Iraq is actually falling apart on all sides. There's a reason that Gen. Petraeus and Ryan Crocker are calling for a pause in drawing down troop levels. There's a reason that we'll keep 140,000-plus troops in the country through the rest of Bush's term. There are major fires burning on both sides of the sectarian divide.

As I discussed last week, substantial numbers of the Sunni Awakening groups are contemplating a general strike, frustrated with delays in cash payments and the refusal of the central Shiite government to integrate them into the Iraqi security forces. Marc Lynch has been tracking these increasing problems.

Because I've written so very much about this I'm not going to belabor the point, other than to repeat that this isn't just an unfortunate development in an otherwise sound approach. It's structural, and gets to the essence of the strategic failure of the surge. The Awakenings strategy was a smart, tactically successful adaptation to developments on the ground, and Petraeus's team has done the best it could with the hand it was dealt. But it has always been the case that the Awakenings strategy built up military power outside of the Iraqi state, and has never had a plausible theory of how that power would be harnessed into a unified, legitimate state. It achieved some of its short-term tactical ends, but worked against the strategic goal of creating an effectively sovereign Iraqi state with a security architecture sustainable without US forces.


Lynch thinks the US should give Nouri al-Maliki an ultimatum to stop payments to these Sunni groups and transfer the responsibility to the Ministries of Interior or Defense (who can use all that oil money the government is hoarding), because without integration there will never be a hope to reconcile the disparate sectarian groups and instead you'll simply have this extra-governmental armed force.

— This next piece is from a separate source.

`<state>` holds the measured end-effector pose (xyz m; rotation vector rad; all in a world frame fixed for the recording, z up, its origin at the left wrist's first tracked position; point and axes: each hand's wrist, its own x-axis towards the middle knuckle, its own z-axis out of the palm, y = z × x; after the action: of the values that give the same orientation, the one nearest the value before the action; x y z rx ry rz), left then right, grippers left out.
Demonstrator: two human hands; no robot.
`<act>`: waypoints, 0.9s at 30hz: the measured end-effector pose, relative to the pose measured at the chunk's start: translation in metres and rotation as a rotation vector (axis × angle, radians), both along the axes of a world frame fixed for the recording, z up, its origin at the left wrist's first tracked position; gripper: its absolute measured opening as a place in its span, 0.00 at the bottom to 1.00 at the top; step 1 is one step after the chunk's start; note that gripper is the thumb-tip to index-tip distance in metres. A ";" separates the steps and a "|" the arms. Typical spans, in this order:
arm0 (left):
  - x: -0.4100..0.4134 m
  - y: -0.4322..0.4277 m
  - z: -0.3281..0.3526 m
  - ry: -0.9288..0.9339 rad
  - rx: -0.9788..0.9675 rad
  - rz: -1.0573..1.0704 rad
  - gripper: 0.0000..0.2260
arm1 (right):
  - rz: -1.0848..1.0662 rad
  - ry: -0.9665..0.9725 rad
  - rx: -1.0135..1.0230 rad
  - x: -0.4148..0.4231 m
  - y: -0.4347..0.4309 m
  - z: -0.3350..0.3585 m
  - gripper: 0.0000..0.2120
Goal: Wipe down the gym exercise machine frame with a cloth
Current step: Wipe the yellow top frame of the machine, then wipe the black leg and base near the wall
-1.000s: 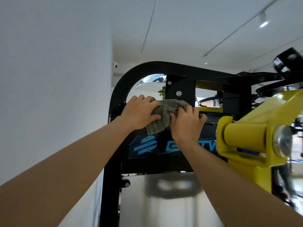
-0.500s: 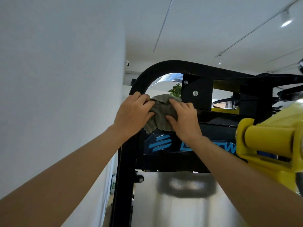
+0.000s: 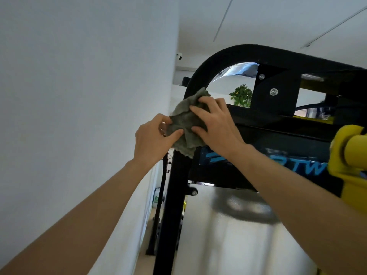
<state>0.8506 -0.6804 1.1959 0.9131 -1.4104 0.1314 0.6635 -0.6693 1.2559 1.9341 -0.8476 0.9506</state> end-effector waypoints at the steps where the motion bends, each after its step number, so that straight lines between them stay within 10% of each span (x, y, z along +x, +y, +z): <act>1: 0.000 -0.001 -0.008 0.033 0.044 -0.035 0.14 | 0.008 -0.007 0.001 0.004 0.000 -0.007 0.26; 27: -0.003 0.022 -0.150 0.253 0.363 -0.549 0.15 | 0.150 -0.331 0.030 0.023 0.000 -0.203 0.13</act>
<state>0.8481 -0.6580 1.0459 0.7666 -1.4173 -0.6499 0.6868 -0.6695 1.0527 1.9147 -0.9139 1.3821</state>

But as the Bush Administration's goal is merely to keep a lid on violence until the next President takes over, that's not likely to happen. I always have thought that the payments would dry up the day after the election of a Democratic President, as trip wires are set to pin the failure on someone else. However, if the central government and the Awakening forces remain at odds, I don't see those payments mattering in the long run.

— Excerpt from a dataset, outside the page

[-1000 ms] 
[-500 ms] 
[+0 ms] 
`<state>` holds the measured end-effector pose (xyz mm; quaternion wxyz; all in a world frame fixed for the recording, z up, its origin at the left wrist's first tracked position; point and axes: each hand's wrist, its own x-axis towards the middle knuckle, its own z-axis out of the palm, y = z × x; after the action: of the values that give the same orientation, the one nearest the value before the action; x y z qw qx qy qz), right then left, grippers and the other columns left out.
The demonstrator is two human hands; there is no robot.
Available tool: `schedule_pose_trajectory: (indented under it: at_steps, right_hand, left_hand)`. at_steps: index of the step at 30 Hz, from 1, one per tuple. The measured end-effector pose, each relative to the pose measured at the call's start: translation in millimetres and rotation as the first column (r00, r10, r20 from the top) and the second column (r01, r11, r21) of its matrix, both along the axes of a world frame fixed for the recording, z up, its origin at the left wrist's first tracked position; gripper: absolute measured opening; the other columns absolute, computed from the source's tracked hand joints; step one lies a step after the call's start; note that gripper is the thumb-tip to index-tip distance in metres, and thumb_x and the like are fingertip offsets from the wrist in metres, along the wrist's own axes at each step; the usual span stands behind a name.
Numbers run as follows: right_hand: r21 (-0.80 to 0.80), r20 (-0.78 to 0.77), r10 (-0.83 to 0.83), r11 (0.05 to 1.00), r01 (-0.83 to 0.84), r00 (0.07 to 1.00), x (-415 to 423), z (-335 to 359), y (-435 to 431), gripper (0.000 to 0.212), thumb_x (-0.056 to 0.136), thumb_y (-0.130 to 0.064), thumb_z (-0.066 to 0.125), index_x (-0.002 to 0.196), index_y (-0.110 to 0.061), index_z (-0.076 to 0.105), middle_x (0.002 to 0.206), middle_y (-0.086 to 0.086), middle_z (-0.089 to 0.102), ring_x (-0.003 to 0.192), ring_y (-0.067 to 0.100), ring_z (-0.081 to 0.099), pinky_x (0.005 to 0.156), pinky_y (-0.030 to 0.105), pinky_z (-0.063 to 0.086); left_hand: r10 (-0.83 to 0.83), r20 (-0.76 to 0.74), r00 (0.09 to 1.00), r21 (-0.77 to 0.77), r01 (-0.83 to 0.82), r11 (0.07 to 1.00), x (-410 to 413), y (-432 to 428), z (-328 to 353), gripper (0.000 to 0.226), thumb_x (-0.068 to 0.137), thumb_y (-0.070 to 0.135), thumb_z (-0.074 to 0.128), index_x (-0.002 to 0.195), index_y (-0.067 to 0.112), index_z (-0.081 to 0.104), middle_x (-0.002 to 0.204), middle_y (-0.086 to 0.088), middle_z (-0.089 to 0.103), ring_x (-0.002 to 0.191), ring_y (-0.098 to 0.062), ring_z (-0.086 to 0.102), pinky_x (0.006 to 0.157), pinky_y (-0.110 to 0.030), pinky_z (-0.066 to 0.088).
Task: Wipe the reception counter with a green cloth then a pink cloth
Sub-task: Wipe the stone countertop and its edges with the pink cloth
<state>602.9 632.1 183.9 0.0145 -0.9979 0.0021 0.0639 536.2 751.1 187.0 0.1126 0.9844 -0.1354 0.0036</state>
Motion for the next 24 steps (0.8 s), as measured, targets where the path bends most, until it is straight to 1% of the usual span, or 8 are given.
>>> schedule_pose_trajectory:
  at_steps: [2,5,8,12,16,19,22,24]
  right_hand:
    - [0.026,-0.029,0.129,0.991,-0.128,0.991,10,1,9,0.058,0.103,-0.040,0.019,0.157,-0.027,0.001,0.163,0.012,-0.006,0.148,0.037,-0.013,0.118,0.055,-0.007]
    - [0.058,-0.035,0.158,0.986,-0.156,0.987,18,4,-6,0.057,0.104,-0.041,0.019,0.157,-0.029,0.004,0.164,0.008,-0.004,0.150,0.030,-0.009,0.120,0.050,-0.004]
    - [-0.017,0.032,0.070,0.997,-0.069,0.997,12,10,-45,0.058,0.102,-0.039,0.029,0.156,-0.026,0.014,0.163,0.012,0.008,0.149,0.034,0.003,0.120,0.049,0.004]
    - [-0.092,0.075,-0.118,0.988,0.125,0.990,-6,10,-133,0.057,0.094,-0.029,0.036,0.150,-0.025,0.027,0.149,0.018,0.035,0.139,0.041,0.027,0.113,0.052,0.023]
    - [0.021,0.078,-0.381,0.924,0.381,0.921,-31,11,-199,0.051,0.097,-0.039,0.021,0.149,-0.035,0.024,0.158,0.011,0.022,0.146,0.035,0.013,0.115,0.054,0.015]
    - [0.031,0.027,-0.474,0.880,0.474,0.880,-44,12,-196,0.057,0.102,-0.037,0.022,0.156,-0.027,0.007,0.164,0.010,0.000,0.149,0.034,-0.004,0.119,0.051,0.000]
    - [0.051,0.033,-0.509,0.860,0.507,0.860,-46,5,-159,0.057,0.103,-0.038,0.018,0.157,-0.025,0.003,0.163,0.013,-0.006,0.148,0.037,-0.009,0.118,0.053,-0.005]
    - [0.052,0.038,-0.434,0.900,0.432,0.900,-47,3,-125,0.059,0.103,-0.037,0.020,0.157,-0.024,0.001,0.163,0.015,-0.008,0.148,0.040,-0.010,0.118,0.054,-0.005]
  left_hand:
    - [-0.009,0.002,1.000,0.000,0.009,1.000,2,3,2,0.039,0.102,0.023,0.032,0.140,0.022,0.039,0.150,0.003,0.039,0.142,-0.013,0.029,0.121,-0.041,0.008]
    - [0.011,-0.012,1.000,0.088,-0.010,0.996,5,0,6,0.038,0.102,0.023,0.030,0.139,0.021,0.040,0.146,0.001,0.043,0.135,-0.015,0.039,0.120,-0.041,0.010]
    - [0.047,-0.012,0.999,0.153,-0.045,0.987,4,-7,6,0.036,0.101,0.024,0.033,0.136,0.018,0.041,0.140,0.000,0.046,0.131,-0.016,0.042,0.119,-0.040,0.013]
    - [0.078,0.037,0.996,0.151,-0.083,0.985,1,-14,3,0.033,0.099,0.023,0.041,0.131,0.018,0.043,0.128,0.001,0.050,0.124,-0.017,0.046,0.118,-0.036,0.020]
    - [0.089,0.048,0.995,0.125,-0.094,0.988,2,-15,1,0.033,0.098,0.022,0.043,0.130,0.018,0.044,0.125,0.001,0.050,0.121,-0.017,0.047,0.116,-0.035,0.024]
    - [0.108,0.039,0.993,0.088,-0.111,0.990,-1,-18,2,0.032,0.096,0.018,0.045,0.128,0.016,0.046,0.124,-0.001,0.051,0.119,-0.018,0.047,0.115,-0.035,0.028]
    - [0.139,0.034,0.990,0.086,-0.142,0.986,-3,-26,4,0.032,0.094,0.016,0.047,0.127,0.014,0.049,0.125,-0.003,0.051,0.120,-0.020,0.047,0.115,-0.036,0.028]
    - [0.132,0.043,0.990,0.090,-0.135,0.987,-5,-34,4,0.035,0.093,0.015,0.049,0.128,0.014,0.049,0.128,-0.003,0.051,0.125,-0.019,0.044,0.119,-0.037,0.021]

As for keeping a lid on violence, this is extremely worrisome.

A cease-fire critical to the improved security situation in Iraq appeared to unravel Monday when a militia loyal to radical Shiite Muslim cleric Muqtada al Sadr began shutting down neighborhoods in west Baghdad and issuing demands of the central government.

Simultaneously, in the strategic southern port city of Basra, where Sadr's Mahdi militia is in control, the Iraqi government launched a crackdown in the face of warnings by Sadr's followers that they'll fight government forces if any Sadrists are detained. By 1 a.m. Arab satellite news channels reported clashes between the Mahdi Army and police in Basra.

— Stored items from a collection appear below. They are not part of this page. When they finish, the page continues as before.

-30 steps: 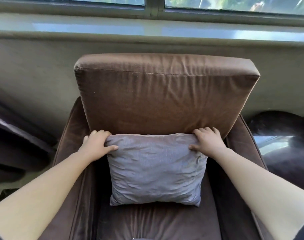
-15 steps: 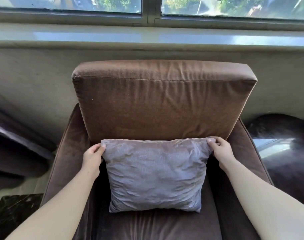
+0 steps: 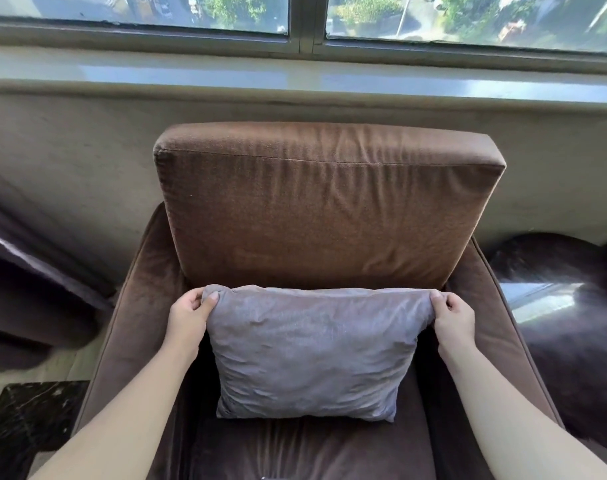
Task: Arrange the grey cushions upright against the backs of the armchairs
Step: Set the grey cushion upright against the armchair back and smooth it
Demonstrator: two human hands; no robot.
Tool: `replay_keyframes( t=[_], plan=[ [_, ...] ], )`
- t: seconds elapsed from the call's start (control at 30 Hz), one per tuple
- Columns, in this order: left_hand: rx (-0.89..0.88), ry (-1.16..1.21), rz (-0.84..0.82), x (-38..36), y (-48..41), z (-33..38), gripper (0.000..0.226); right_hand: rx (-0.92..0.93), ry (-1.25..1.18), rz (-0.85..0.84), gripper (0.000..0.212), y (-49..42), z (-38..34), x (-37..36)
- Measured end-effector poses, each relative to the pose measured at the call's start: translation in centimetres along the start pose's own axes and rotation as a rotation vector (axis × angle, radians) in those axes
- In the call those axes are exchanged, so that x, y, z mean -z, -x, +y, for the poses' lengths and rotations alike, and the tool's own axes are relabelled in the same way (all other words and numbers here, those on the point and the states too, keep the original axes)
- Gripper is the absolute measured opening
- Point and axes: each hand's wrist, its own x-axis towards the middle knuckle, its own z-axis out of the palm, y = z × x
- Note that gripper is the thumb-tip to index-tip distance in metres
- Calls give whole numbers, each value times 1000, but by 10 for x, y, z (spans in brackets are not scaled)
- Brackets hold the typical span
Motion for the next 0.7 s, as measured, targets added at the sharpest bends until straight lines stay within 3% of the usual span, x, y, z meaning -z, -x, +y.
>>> replay_keyframes(
  t=[0.2, 0.33, 0.43, 0.7],
  plan=[
    [-21, 117, 58, 18, 16, -1, 26, 73, 13, 70, 32, 25, -5, 18],
    [-148, 55, 179, 18, 33, 5, 26, 141, 118, 140, 35, 42, -22, 27],
    [-219, -119, 229, 25, 40, 7, 27, 156, 212, 195, 37, 52, -28, 33],
    [-221, -197, 176, 43, 39, 0, 23, 90, 325, 191, 40, 50, -9, 39]
  ],
)
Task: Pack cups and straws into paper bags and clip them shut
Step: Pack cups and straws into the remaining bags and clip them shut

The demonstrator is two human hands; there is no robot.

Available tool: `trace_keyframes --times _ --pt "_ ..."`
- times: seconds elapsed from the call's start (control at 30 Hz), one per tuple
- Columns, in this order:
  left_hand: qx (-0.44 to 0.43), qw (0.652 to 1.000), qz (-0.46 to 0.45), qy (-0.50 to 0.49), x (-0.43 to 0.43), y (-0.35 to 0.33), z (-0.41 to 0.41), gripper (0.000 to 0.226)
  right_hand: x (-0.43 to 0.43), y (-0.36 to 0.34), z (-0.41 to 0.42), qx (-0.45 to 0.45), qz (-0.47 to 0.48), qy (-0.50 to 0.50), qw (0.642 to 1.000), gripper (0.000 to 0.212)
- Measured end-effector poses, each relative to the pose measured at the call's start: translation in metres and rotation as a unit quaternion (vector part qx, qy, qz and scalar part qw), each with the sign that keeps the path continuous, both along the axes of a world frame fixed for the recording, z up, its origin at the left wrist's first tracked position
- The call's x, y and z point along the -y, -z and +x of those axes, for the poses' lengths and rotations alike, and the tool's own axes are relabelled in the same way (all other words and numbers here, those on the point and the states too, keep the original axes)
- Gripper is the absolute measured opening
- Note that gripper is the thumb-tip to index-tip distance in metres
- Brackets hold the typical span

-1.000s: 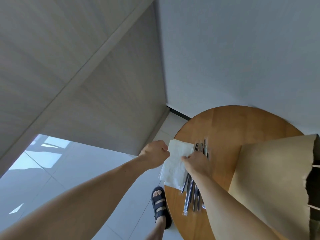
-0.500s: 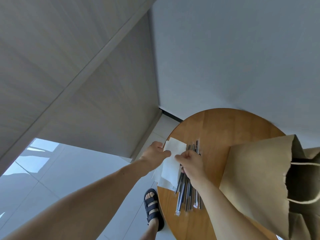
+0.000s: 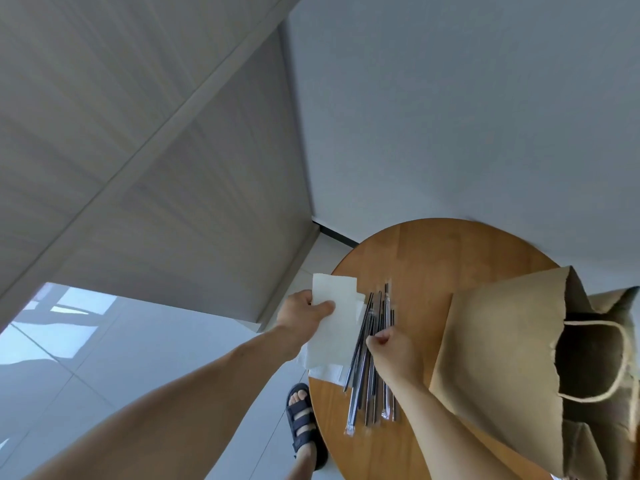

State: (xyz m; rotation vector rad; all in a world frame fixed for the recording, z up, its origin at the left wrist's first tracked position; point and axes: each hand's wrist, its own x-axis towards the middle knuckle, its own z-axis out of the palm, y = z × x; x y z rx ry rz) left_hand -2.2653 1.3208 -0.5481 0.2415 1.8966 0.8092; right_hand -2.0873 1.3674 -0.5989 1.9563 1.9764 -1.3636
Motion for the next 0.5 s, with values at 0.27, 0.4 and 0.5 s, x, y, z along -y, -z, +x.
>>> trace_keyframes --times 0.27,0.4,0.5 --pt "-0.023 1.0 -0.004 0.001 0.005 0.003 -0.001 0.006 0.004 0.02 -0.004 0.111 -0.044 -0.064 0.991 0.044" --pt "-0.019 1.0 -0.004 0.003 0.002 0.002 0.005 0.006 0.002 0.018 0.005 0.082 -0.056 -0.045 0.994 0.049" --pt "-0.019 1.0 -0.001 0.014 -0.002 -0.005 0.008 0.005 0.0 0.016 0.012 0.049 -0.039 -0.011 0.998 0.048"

The freeze on offensive activity by Sadr's Mahdi Army has been a major factor behind the recent drop in violence in Iraq, and there were fears that the confrontation that's erupted in Baghdad and Basra could end the lull in attacks, assassinations, kidnappings and bombings.


The fighting in Basra show the intra-Shiite tensions bubbling over between the Sadrists and Shiite government forces, which is breaking down into such a bloodbath that the US is asking for a British surge in the south to deal with the splintering. What's actually more worrisome is the nationwide civil disobedience called for by Muqtada al-Sadr. In protest of the American and Iraqi forces taking advantage of his cease-fire to arrest Mahdi Army members, Sadr is closing down stores and having his supporters pour into the streets. Without a history of Martin Luther King-like civil disobedience in the country, I can't see how this remains nonviolent. And that has the potential to negate the security gains that the escalation supposedly provided.

The drop in violence in Iraq has generally been attributed to four elements 1) More American forces and the change in tactics to counterinsurgency; 2) The Awakening movement; 3) The Sadr ceasfire; and 4) The ethnic cleansing and physical separation of the various sides.

It's hard to say for sure, which of these factors was the most important. The Bush Administration will tell you it's all about the troop levels. I've tended to believe it's more of a mix and was most inclined towards the Anbar Awakening and the sectarian cleansing as the important factors. But when you look at the data it really seems to indicate that the Sadr ceasefire may have been the key.


And that ceasefire is quite tenuous in the midst of a general strike and civil disobedience. If and when the Iraqi security forces imprison, punish, or God forbid scatter bullets at the striking Sadrists, would ANYONE expect a calm and measured response? Would anyone expect the ceasefire to continue?

Of course not. And since nobody suffers more than George Bush for all the death and destruction in Iraq, expect him to bear the burden even more in the coming months. Their goal is of course to keep the country together just long enough to blame the eventual failure on the Democrats, but it appears that events on the ground may overtake that strategy.